In total, 50 patients were prospectively included to participate in the study. Four cases were excluded due to incomplete sampling, resulting in 46 arterial and venous blood samples before and 46 arterial and venous samples after RBC transfusion (184 blood samples in total). Median patient age was 79 (75–83) years. The cohort comprised 46 patients, receiving upper or lower limb surgery in 25 and spine surgery in 21 cases. Median body weight was 76 (64–89) kg, height was 168 (162–178) cm, and Body Mass Index (BMI) was 26.6 (23.7–31.1) kg/m².
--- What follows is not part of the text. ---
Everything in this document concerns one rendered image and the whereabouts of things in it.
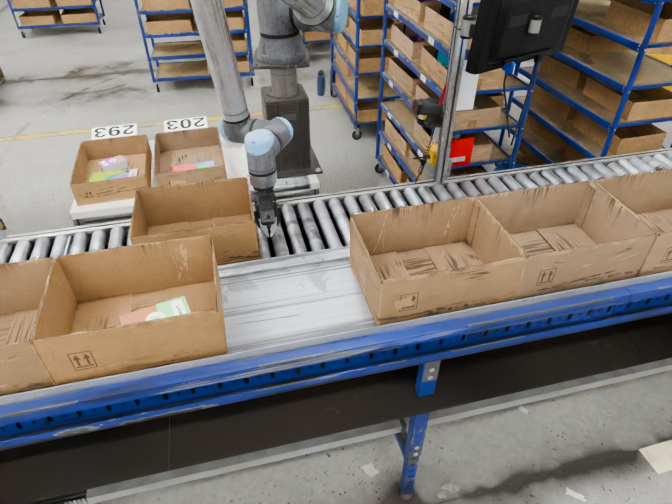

Baseline median hemoglobin before RBC transfusion was 8.35 (7.48–8.73) g/dl in arterial blood samples (Figure 1), while hematocrit was 24.5 (22–26) %. Blood lactate was 0.97 (0.84-1.38) mmol/l. Median arterial carbon dioxide partial pressure (pCO2) was 40.7 (37-44.6) mmHg. In central venous blood samples, median pCO2 was 47.2(43.6–50.6) mmHg, while oxygen saturation (ScvO2) was 78 (71–82) %. Before transfusion, median dCO2 was 6.2 (3.4-9.6) mmHg. According to Spearman correlation, there was a linear association between pre-transfusion dCO2 and ScvO2, with higher dCO2 values being associated with a lower ScvO2 (r=-0.37, p=0.01). There was no correlation between pre-transfusion hemoglobin and dCO2, ScvO2 or lactate.